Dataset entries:
═══

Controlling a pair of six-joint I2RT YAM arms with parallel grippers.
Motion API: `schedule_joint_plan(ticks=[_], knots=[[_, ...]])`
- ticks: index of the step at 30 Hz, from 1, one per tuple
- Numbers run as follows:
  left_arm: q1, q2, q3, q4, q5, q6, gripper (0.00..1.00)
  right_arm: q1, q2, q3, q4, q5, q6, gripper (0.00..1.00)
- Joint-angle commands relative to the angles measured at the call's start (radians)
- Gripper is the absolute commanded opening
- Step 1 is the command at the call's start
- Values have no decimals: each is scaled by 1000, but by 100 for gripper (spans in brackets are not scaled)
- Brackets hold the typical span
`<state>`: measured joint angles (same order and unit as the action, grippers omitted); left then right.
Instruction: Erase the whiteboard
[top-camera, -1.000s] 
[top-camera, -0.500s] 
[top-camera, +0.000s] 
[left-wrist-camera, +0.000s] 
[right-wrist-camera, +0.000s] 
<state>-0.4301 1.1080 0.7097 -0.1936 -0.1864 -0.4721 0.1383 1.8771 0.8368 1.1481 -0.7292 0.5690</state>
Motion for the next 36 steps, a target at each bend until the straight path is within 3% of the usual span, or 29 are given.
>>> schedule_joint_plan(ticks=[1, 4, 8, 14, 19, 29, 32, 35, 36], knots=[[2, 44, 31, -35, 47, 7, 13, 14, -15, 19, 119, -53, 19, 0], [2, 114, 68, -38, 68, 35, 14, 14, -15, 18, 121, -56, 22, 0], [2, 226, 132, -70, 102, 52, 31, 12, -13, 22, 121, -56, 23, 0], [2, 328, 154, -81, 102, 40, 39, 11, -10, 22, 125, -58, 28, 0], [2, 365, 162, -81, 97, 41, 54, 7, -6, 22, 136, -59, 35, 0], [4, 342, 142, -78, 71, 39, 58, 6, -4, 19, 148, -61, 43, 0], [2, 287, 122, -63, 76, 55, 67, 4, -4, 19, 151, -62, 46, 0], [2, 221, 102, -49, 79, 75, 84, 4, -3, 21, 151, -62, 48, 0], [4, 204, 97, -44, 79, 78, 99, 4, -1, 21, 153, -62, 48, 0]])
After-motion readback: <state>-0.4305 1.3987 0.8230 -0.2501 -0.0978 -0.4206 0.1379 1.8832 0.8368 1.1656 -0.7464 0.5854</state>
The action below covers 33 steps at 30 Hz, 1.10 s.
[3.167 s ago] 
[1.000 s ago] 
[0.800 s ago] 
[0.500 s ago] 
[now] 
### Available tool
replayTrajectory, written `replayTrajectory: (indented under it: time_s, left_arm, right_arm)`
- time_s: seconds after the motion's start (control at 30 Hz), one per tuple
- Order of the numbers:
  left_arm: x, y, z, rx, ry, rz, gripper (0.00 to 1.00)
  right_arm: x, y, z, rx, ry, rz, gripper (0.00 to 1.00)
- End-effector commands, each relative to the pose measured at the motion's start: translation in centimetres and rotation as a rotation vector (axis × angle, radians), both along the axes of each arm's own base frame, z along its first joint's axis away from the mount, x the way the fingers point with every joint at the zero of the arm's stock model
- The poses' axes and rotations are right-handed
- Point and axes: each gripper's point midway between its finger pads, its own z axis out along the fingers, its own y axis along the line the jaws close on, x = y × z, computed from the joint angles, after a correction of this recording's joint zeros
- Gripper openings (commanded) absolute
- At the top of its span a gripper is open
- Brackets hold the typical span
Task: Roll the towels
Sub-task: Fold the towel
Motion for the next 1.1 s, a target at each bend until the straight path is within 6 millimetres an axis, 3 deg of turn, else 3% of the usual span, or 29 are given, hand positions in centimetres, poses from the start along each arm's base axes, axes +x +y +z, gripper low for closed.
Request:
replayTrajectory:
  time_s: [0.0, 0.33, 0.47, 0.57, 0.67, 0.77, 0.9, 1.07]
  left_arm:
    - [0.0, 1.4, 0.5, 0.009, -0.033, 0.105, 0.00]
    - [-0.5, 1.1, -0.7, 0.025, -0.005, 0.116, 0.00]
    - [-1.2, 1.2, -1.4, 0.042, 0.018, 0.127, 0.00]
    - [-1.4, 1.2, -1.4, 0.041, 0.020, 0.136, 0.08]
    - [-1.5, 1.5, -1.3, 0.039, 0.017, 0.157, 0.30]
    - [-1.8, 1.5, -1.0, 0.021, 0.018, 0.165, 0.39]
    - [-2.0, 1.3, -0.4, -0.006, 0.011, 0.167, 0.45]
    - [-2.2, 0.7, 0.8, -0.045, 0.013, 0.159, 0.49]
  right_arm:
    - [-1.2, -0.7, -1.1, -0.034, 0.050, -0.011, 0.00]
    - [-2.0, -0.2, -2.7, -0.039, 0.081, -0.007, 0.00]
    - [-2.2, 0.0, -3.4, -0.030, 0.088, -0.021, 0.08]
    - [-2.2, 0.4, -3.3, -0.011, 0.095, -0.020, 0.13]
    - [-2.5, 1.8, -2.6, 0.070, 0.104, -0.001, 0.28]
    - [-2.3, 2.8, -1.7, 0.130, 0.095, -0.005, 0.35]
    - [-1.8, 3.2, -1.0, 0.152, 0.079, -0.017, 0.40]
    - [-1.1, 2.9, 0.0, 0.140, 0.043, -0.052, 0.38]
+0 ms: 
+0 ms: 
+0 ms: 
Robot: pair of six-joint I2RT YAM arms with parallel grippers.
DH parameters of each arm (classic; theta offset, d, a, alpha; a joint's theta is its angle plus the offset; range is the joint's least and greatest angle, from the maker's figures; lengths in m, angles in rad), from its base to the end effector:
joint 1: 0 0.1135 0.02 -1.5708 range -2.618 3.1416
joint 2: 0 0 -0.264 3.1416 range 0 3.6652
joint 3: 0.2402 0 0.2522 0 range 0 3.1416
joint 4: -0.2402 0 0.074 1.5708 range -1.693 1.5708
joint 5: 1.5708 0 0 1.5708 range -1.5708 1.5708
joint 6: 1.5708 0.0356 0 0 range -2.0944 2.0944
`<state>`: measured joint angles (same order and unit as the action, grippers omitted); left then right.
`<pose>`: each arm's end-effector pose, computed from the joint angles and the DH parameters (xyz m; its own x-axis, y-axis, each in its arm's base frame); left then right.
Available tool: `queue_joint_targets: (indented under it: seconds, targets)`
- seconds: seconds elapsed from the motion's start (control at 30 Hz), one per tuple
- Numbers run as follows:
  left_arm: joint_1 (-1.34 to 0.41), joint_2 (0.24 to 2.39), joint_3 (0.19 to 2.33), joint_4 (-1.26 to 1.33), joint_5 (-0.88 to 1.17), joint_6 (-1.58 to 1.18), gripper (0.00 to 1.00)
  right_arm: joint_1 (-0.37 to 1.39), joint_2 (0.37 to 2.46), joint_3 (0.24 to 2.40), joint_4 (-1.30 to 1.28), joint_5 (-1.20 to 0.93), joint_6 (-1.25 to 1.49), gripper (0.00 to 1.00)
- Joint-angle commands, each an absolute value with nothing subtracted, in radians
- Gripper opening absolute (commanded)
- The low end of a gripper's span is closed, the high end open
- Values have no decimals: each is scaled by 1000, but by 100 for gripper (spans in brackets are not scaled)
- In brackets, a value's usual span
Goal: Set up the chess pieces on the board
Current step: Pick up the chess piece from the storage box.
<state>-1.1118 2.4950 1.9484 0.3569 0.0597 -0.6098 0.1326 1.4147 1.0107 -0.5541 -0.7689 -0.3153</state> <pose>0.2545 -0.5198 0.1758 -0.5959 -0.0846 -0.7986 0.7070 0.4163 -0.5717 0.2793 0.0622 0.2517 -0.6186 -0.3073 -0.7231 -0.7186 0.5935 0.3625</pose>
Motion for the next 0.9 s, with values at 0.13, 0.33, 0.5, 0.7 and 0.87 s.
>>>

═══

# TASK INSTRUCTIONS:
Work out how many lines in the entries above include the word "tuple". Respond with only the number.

# TASK ANSWER:
3